The big advantage of multipurpose contact lens solutions is that the same solution can be used to clean, rinse, disinfect and store the contact lenses. These solutions make up a large part of the market and require lenses to be rinsed and rubbed after use. The rubbing step is simple and only adds a minute to your evening routine. Just wash your hands then squirt some of the solution into your palm. Drop one lens into the solution and using the pad of your index finger, rub gently against the lens. Turn the contact over and repeat the process. It is always best to rub and rinse the lens on removal and before placing in the solution to soak overnight. The process significantly impacts the cleanliness of the contact lens, so don’t skip this step. Clean contact lenses will provide clearer vision and ensure your eyes stay healthy.

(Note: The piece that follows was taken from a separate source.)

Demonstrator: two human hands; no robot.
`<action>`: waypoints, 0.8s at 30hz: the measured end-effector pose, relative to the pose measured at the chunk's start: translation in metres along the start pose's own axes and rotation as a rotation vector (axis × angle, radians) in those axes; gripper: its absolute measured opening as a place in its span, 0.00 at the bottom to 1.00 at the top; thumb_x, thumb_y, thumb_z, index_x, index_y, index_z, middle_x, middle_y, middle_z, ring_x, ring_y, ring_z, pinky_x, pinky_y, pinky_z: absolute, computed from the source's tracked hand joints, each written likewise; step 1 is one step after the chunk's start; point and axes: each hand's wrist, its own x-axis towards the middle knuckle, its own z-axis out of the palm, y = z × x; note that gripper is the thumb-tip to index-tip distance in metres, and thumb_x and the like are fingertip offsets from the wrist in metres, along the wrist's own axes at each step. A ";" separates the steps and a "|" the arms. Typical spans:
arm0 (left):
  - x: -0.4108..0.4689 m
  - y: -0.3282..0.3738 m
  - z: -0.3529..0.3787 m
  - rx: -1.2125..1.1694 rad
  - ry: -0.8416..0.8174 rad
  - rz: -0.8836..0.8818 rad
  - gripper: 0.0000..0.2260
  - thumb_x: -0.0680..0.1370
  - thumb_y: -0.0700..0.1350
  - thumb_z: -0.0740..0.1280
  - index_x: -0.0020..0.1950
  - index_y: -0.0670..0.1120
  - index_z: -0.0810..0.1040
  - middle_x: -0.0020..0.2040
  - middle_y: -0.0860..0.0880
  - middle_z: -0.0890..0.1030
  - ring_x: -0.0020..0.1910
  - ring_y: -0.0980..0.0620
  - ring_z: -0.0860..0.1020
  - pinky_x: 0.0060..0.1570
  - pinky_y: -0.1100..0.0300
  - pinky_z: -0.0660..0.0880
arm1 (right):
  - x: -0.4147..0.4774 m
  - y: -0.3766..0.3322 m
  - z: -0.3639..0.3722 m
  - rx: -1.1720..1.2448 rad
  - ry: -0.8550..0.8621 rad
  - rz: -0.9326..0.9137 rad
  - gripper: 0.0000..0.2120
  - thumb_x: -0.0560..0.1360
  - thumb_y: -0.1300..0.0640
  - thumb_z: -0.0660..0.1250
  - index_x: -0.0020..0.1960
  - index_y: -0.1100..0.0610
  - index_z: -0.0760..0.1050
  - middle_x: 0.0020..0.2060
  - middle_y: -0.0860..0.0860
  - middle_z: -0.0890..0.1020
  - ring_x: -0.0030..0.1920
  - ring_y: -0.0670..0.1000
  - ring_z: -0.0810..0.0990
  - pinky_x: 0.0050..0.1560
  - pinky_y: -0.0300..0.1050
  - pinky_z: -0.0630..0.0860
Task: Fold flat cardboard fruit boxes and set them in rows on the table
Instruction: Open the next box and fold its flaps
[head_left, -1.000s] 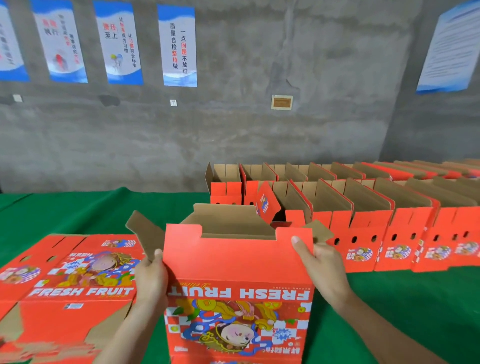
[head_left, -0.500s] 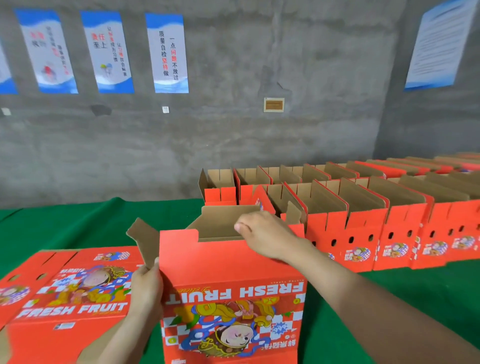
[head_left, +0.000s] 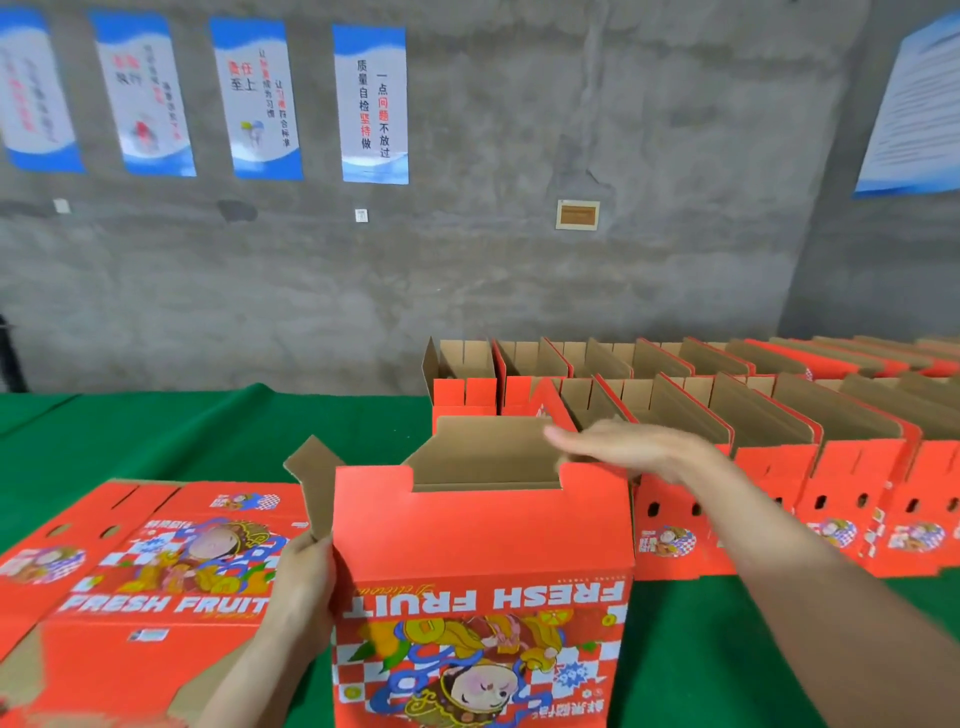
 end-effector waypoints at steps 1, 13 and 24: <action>0.001 -0.001 0.000 -0.014 0.002 0.001 0.06 0.80 0.38 0.59 0.45 0.39 0.72 0.26 0.43 0.81 0.23 0.47 0.79 0.23 0.58 0.76 | -0.011 0.014 -0.003 0.087 -0.038 -0.072 0.38 0.63 0.24 0.58 0.53 0.54 0.81 0.52 0.46 0.84 0.56 0.47 0.79 0.68 0.53 0.68; 0.010 -0.016 0.032 0.030 0.347 0.257 0.12 0.81 0.43 0.58 0.40 0.40 0.73 0.32 0.46 0.73 0.32 0.48 0.70 0.33 0.57 0.65 | -0.037 0.066 0.071 0.299 0.731 -0.145 0.26 0.75 0.40 0.62 0.36 0.63 0.76 0.35 0.54 0.79 0.42 0.53 0.79 0.45 0.44 0.68; 0.009 -0.024 0.031 0.203 0.215 0.344 0.12 0.80 0.40 0.59 0.37 0.46 0.72 0.32 0.44 0.75 0.33 0.45 0.71 0.33 0.56 0.66 | -0.011 0.080 0.093 -0.351 0.942 -0.035 0.23 0.72 0.49 0.71 0.66 0.40 0.72 0.78 0.54 0.43 0.75 0.61 0.32 0.69 0.63 0.32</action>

Hydrogen peroxide solutions are an excellent choice for cleaning and disinfecting contact lenses. Since hydrogen peroxide tends to be hypoallergenic, this type of solution is often best for people with solution sensitivities or allergies. Hydrogen peroxide solution can be used to rub, rinse, and store the contact lenses in, but it also requires a critical step of neutralization.
If the hydrogen peroxide is not neutralized from the contact lenses, the solution will severely sting or burn your eyes. The neutralization step is usually accomplished by placing the lenses into a special case that contains a neutralizing disc that reacts with the hydrogen peroxide solution. If using a hydrogen peroxide system, be sure to never put the solution directly into your eyes or on the contact lens without first neutralizing. It’s also very important to change the cases with every new bottle of solution because the neutralization disc loses its effectiveness with use.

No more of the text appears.